### What is required
Could the data below please be reproduced word for word, without the pictures?

### Input data

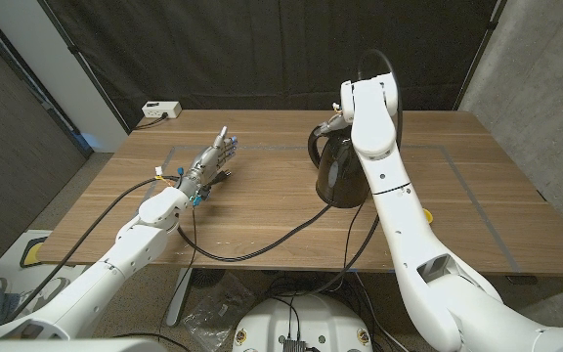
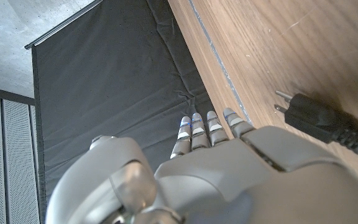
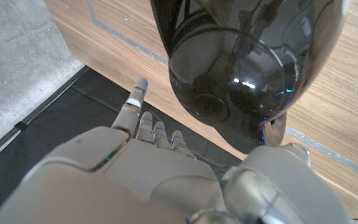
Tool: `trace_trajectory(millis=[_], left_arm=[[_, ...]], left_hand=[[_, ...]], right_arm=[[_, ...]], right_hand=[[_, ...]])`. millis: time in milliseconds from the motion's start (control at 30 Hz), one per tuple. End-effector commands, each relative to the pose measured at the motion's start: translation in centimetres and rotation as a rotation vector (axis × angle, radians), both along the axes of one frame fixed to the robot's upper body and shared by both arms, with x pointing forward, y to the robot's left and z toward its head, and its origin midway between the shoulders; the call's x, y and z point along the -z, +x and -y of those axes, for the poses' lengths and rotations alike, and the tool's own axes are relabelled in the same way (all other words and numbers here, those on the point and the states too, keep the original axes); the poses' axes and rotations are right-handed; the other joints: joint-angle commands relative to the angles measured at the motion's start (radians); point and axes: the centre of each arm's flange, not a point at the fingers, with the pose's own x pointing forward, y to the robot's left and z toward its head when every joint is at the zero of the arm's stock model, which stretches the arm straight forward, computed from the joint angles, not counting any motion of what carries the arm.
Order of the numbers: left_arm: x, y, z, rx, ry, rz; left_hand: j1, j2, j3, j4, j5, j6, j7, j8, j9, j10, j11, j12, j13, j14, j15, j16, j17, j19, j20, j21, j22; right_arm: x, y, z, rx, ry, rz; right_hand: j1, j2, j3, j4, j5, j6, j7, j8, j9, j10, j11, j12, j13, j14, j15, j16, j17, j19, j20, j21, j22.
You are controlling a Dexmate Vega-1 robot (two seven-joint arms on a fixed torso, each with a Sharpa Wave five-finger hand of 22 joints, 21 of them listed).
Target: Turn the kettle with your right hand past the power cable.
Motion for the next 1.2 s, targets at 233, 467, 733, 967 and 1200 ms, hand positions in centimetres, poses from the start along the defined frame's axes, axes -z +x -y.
trace_trajectory(millis=[233, 467, 733, 967, 1200], left_arm=[[0.0, -0.1, -0.4, -0.007, 0.001, -0.002], [-0.2, -0.5, -0.8, -0.017, 0.012, -0.003], [-0.2, -0.6, -0.9, -0.014, 0.009, -0.002], [-0.2, -0.5, -0.8, -0.008, 0.007, -0.001], [-0.1, -0.2, -0.5, -0.007, 0.005, 0.006]], left_hand=[[0.009, 0.001, -0.004, 0.003, -0.002, 0.008, -0.003, -0.002, 0.005, 0.008, -0.001, -0.002, 0.004, 0.006, 0.001, -0.001, 0.003, -0.001, 0.007, 0.001, 0.002], [0.009, 0.001, -0.004, 0.003, -0.003, 0.008, -0.001, -0.002, 0.005, 0.006, 0.000, -0.003, 0.004, 0.007, 0.000, -0.001, 0.003, -0.002, 0.007, 0.001, 0.003], [0.010, 0.002, -0.004, 0.004, -0.004, 0.008, -0.003, -0.003, 0.005, 0.007, -0.001, -0.003, 0.004, 0.007, 0.000, -0.001, 0.003, -0.002, 0.006, 0.001, 0.003], [0.011, 0.002, -0.004, 0.004, -0.005, 0.009, -0.003, -0.004, 0.005, 0.006, -0.001, -0.003, 0.004, 0.008, 0.001, -0.001, 0.003, -0.002, 0.006, 0.002, 0.003], [0.012, 0.002, -0.004, 0.005, -0.006, 0.009, -0.003, -0.004, 0.005, 0.006, 0.001, -0.003, 0.004, 0.007, 0.000, -0.001, 0.003, -0.002, 0.007, 0.002, 0.003]], right_arm=[[-0.5, -2.5, 0.1, -0.137, 0.033, 0.173], [0.4, -3.1, 0.4, -0.223, 0.080, 0.292], [0.5, -2.9, 0.3, -0.223, 0.091, 0.283], [0.4, -2.8, 0.3, -0.227, 0.097, 0.279], [0.6, -2.7, 0.4, -0.220, 0.087, 0.279]], right_hand=[[-0.014, 0.007, -0.014, 0.005, 0.008, 0.004, -0.006, 0.010, 0.003, 0.023, -0.001, 0.019, 0.002, 0.009, 0.001, 0.024, 0.006, -0.050, -0.001, 0.011, 0.005], [-0.010, 0.013, -0.021, 0.002, 0.009, 0.055, -0.030, 0.027, 0.001, 0.096, -0.003, 0.041, 0.000, 0.057, 0.000, 0.030, 0.004, -0.051, -0.002, 0.023, 0.007], [-0.007, 0.017, -0.022, 0.001, 0.009, 0.068, -0.034, 0.030, 0.000, 0.110, -0.002, 0.043, -0.001, 0.069, 0.000, 0.031, 0.004, -0.045, -0.002, 0.026, 0.007], [-0.002, 0.022, -0.021, -0.001, 0.009, 0.087, -0.031, 0.033, 0.000, 0.124, -0.004, 0.044, -0.001, 0.088, -0.001, 0.032, 0.003, -0.035, -0.002, 0.030, 0.007], [0.001, 0.026, -0.020, -0.002, 0.009, 0.090, -0.026, 0.032, -0.001, 0.127, -0.003, 0.044, -0.001, 0.098, -0.001, 0.034, 0.003, -0.030, -0.002, 0.032, 0.008]])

### Result of this exercise
Tool: `trace_trajectory(millis=[_], left_arm=[[_, ...]], left_hand=[[_, ...]], right_arm=[[_, ...]], right_hand=[[_, ...]])`. millis: time in milliseconds from the motion's start (control at 30 Hz), one per tuple. End-effector commands, each relative to the pose measured at the motion's start: translation in centimetres and rotation as a rotation vector (axis × angle, radians), both along the axes of one frame fixed to the robot's upper body and shared by both arms, with x pointing forward, y to the robot's left and z toward its head, and its origin midway between the shoulders; the call's x, y and z point along the -z, +x and -y of those axes, for the poses' lengths and rotations alike, and the tool's own axes are relabelled in the same way (all other words and numbers here, those on the point and the states too, keep the original axes); the poses' axes and rotations are right-handed; the other joints: joint-angle commands relative to the angles measured at the motion's start (radians); point and axes: the centre of each arm's flange, not a point at the fingers, with the pose's own x pointing forward, y to the robot's left and z toward its head when every joint is at the zero of the arm's stock model, which stretches the arm straight forward, computed from the joint angles, not counting any motion of what carries the arm.
Order of the numbers: left_arm: x, y, z, rx, ry, rz; left_hand: j1, j2, j3, j4, j5, j6, j7, j8, j9, j10, j11, j12, j13, j14, j15, j16, j17, j19, j20, j21, j22; right_arm: x, y, z, rx, ry, rz; right_hand: j1, j2, j3, j4, j5, j6, j7, j8, j9, j10, j11, j12, j13, j14, j15, j16, j17, j19, j20, j21, j22.
You are controlling a Dexmate Vega-1 robot (two seven-joint arms on a fixed torso, each with a Sharpa Wave five-finger hand of 22 joints, 21 of them listed).
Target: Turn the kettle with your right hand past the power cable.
Motion for the next 1.2 s, targets at 233, 467, 733, 967 and 1200 ms, hand positions in centimetres, poses from the start along the defined frame's axes, axes -z +x -y.
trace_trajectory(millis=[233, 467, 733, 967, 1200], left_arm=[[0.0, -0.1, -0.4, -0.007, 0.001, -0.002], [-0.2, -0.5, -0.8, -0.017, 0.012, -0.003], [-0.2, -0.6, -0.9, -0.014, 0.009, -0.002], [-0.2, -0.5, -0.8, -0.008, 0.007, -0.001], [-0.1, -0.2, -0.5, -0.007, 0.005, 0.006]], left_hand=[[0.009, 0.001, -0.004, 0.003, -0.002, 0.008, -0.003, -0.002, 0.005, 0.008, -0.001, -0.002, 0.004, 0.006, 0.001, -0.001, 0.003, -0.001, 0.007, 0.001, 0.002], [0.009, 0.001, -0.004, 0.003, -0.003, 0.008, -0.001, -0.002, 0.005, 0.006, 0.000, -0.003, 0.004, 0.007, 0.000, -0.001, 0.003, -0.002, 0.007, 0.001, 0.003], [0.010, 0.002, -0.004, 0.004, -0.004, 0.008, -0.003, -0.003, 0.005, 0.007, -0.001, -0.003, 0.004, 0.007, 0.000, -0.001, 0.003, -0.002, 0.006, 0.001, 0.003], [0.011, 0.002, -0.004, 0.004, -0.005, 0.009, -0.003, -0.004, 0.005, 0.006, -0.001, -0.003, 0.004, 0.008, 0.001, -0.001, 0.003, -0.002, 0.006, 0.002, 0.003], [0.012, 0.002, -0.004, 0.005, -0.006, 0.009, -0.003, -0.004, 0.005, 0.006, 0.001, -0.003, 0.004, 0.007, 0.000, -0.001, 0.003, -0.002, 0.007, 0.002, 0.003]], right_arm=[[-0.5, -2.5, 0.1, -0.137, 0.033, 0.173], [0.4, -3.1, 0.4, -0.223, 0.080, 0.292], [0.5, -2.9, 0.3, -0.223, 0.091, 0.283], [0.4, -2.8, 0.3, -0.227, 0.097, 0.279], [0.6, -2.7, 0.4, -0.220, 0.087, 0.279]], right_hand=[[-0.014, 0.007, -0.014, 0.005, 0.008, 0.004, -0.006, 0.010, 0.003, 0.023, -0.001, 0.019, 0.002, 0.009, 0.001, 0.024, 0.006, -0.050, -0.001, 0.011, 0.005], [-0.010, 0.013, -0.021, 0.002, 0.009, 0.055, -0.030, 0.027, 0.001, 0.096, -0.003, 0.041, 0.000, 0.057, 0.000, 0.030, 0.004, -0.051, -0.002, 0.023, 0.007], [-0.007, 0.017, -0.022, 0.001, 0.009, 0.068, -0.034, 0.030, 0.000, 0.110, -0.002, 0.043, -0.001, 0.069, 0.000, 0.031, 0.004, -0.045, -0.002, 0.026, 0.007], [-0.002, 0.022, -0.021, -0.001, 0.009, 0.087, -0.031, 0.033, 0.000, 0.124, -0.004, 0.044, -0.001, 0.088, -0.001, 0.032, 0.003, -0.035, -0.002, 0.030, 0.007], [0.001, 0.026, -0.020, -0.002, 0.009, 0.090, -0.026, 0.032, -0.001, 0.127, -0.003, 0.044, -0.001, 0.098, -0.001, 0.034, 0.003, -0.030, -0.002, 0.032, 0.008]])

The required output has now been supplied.